• _ABOUT THIS TASK_
Find the line with "Put point(s) on the green" in the entries below, then reproduce it and every line after it down to and including the line with "Put point(s) on the stack", exactly.

• _Records from a data source_
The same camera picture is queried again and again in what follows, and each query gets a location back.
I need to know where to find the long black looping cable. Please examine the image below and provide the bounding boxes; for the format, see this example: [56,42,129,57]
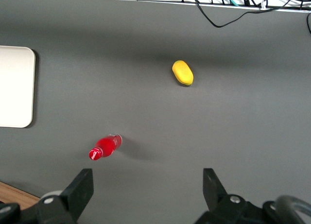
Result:
[179,0,311,28]

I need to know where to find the brown wooden board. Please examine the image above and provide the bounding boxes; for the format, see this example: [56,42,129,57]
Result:
[0,181,41,210]

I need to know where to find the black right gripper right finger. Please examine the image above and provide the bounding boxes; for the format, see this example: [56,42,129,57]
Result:
[194,168,264,224]

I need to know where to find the cream rounded rectangular tray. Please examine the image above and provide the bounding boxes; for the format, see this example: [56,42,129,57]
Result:
[0,45,36,129]

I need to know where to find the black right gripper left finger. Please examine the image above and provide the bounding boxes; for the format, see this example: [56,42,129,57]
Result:
[35,168,94,224]

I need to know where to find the yellow toy mango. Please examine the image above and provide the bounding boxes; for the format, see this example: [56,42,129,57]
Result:
[172,60,194,86]

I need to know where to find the grey translucent hose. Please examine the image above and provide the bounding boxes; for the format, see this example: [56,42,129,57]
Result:
[274,195,311,224]

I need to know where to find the red drink bottle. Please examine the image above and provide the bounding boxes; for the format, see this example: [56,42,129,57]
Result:
[88,133,123,161]

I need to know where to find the black cable with white tag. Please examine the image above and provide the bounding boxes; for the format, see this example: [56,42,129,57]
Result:
[257,0,272,11]

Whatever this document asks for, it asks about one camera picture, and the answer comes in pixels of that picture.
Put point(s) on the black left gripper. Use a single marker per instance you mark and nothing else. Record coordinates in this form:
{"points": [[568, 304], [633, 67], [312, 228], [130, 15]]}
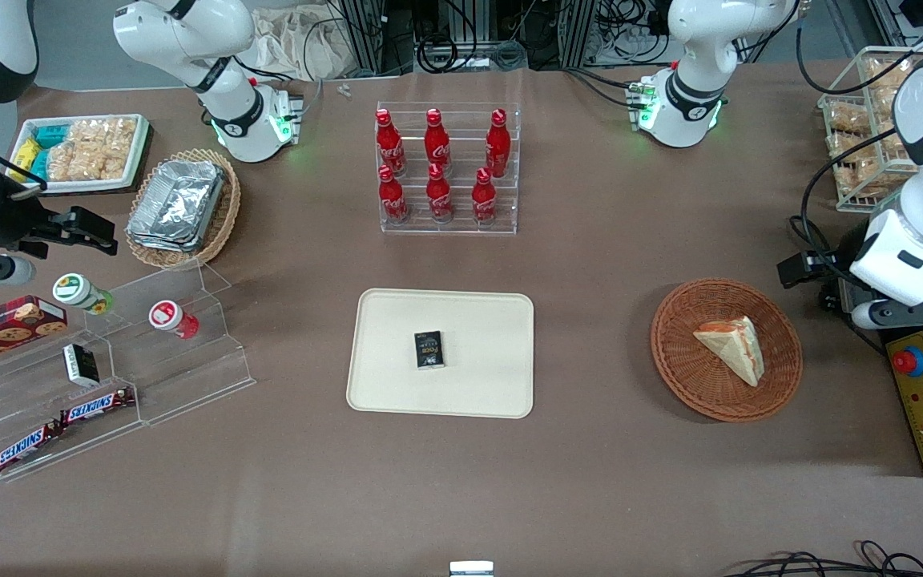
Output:
{"points": [[832, 267]]}

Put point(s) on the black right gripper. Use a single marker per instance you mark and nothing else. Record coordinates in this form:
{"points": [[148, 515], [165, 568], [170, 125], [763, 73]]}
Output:
{"points": [[13, 227]]}

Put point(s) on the triangular sandwich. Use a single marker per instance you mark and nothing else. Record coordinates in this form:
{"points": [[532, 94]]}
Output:
{"points": [[735, 346]]}

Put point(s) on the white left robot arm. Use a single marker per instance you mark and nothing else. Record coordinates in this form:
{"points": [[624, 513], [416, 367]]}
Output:
{"points": [[690, 48]]}

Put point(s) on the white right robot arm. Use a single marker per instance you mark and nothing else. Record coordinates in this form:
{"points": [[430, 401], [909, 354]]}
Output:
{"points": [[189, 36]]}

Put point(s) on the white rectangular snack tray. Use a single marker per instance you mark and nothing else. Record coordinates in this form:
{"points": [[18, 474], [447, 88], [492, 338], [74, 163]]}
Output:
{"points": [[137, 156]]}

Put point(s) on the oval light wicker basket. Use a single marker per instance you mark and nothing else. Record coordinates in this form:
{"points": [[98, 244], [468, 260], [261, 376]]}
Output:
{"points": [[221, 220]]}

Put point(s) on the round brown wicker basket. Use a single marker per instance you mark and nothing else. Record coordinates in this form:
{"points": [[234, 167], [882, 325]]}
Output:
{"points": [[686, 377]]}

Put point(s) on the beige plastic tray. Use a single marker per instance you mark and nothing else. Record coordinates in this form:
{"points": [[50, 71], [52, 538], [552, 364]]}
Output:
{"points": [[477, 385]]}

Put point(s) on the green bottle with sunflower lid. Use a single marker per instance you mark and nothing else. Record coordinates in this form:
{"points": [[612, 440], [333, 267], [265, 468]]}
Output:
{"points": [[77, 291]]}

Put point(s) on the clear rice cracker pack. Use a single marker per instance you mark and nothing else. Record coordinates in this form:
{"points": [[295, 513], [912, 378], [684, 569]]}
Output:
{"points": [[119, 146], [89, 148], [61, 162]]}

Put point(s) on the teal snack pack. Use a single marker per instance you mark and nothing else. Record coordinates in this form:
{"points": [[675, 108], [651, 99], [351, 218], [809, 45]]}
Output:
{"points": [[39, 166], [51, 135]]}

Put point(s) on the stack of foil trays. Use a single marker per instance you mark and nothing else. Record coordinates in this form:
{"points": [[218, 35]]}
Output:
{"points": [[177, 204]]}

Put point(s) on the yellow snack pack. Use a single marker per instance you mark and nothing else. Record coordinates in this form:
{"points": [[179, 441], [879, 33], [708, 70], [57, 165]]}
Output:
{"points": [[25, 154]]}

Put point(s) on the bagged cracker pack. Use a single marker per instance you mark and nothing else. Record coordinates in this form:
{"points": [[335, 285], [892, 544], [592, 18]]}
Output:
{"points": [[870, 178], [882, 70], [848, 119], [850, 147], [884, 100]]}

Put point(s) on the red bottle with white lid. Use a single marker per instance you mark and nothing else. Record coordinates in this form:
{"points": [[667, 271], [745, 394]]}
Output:
{"points": [[171, 317]]}

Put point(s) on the red cookie box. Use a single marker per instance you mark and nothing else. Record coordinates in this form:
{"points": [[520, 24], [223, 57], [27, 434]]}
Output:
{"points": [[5, 328]]}

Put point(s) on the small black and white box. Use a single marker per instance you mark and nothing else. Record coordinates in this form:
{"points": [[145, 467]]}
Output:
{"points": [[81, 365]]}

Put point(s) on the clear acrylic stepped shelf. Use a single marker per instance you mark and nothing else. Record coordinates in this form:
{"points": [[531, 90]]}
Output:
{"points": [[173, 377]]}

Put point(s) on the snickers chocolate bar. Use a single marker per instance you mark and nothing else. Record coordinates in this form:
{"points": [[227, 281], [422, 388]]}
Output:
{"points": [[97, 406], [25, 447]]}

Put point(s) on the white cloth bag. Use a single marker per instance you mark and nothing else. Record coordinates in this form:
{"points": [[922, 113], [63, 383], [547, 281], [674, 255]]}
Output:
{"points": [[293, 40]]}

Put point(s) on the red cola bottle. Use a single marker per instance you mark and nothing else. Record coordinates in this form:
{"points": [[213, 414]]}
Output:
{"points": [[439, 199], [497, 146], [390, 144], [484, 202], [437, 143], [392, 200]]}

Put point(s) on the clear acrylic bottle rack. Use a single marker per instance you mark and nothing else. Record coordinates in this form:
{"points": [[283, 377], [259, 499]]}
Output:
{"points": [[461, 220]]}

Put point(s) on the small black snack box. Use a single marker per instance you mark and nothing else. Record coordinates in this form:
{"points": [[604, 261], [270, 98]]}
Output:
{"points": [[429, 350]]}

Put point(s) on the small white block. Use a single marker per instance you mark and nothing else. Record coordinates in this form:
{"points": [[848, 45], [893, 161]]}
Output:
{"points": [[471, 569]]}

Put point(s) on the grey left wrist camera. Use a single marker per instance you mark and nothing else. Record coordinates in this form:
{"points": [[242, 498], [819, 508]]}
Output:
{"points": [[882, 314]]}

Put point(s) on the aluminium profile frame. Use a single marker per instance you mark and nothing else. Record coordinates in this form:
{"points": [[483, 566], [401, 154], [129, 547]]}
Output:
{"points": [[910, 20], [580, 32], [365, 32]]}

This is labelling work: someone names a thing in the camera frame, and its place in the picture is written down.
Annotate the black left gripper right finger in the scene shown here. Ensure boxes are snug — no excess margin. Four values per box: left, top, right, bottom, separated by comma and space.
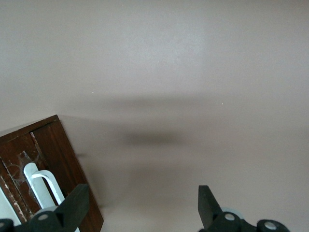
197, 185, 259, 232

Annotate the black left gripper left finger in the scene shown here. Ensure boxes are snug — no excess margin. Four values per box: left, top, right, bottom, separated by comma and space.
14, 184, 89, 232

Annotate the wooden drawer with white handle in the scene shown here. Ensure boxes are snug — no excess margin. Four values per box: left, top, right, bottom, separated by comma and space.
0, 131, 67, 224

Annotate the dark wooden tray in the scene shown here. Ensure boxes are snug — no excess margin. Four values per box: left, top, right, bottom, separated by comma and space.
0, 115, 104, 232

• _EXERCISE RESPONSE_
Put point(s) on the green bottle with sunflower lid. Use a single marker per instance you mark and nothing else. Record coordinates in this form:
{"points": [[612, 440], [333, 267], [265, 468]]}
Output:
{"points": [[77, 291]]}

Put point(s) on the clear rice cracker pack. Use a single marker per instance you mark and nothing else. Record coordinates in this form:
{"points": [[295, 513], [912, 378], [684, 569]]}
Output:
{"points": [[119, 146], [89, 148], [61, 162]]}

Put point(s) on the teal snack pack. Use a single marker per instance you mark and nothing else. Record coordinates in this form:
{"points": [[675, 108], [651, 99], [351, 218], [809, 45]]}
Output:
{"points": [[39, 166], [51, 135]]}

Put point(s) on the stack of foil trays. Use a single marker per instance you mark and nothing else. Record coordinates in this form:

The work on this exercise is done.